▸ Task statement
Retype, word for word, every line of the records below starting at the one that contains "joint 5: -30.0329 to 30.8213" and ending at the one that contains "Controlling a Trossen"; include both of those lines and nothing more.

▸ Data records
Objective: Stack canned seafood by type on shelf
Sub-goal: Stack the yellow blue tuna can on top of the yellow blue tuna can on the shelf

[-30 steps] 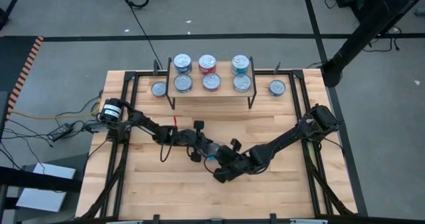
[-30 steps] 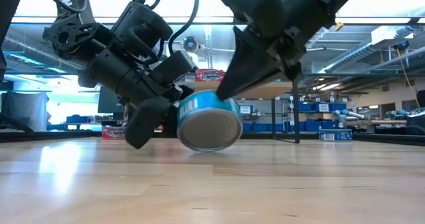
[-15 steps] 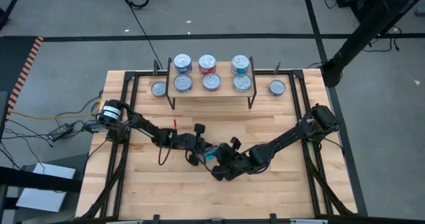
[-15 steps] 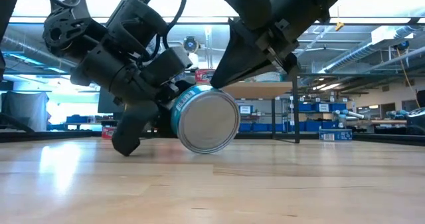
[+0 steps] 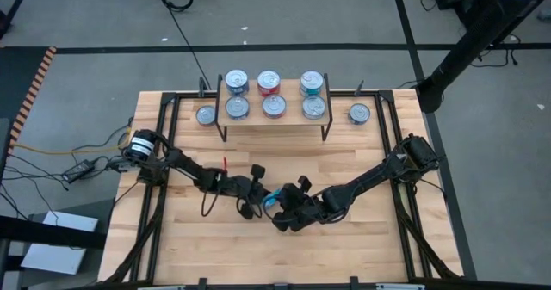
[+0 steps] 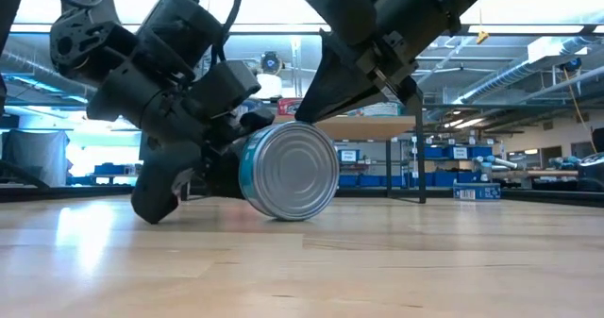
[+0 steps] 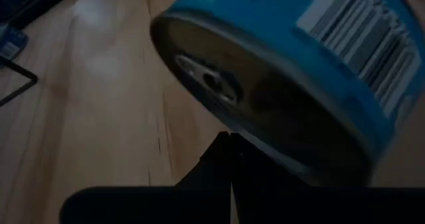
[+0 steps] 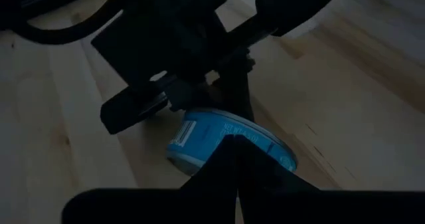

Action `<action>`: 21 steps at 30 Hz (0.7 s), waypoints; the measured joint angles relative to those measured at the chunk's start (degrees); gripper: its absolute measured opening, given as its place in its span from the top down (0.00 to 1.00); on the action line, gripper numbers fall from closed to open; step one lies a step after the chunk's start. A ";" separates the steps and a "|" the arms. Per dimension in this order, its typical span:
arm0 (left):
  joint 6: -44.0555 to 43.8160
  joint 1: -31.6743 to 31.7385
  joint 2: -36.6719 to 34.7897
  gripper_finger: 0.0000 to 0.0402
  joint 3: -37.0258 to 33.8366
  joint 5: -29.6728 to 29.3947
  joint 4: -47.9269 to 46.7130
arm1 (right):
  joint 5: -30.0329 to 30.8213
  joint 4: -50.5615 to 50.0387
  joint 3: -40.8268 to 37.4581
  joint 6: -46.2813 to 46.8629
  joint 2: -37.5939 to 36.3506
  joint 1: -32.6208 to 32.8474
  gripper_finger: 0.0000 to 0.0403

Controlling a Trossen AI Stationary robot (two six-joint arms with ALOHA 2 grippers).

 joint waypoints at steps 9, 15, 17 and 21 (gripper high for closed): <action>0.56 -0.01 -8.88 1.00 -6.71 -4.04 -1.84 | 0.17 -0.98 0.00 -0.03 0.00 0.07 0.98; -2.71 -0.26 -24.82 1.00 -12.62 -3.41 -8.75 | 0.73 -2.71 0.00 1.78 -0.04 0.44 0.98; -4.32 -0.68 -29.68 1.00 -13.06 -1.89 -12.80 | 0.87 -3.08 0.00 2.93 -0.04 0.74 0.98; -7.25 -2.42 -35.22 1.00 -13.06 4.94 -17.53 | 1.86 -4.46 0.00 5.22 0.02 1.51 0.98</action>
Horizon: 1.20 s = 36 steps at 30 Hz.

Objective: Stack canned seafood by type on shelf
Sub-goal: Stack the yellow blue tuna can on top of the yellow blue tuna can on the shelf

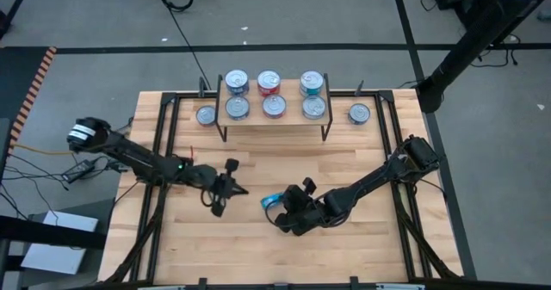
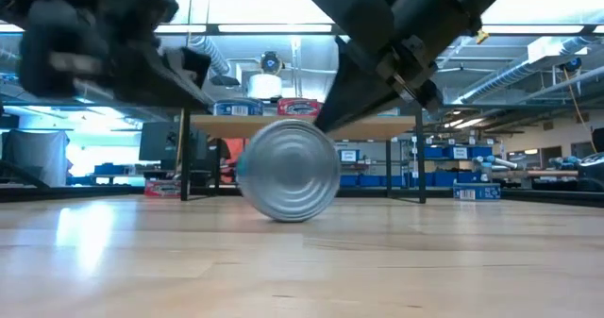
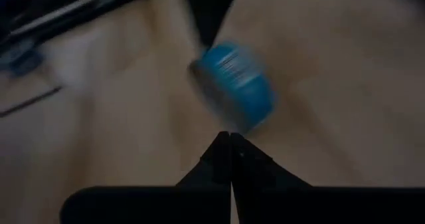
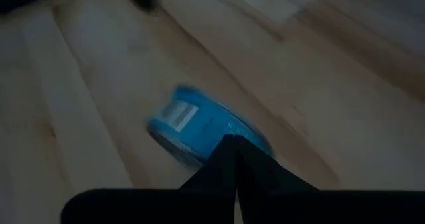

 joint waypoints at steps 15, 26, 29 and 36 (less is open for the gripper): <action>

▸ Solved exercise
  joint 5: -30.0329 to 30.8213
  joint 4: -50.5615 to 50.0387
  joint 3: -40.8268 to 37.4581
  joint 6: -46.2813 to 46.8629
  joint 2: -37.5939 to 36.3506
  joint 1: -32.6208 to 32.8474
  gripper_finger: 0.0000 to 0.0403

Controlling a Trossen AI Stationary robot (two six-joint arms with ALOHA 2 grippers).

Reply complete, and nothing else is required.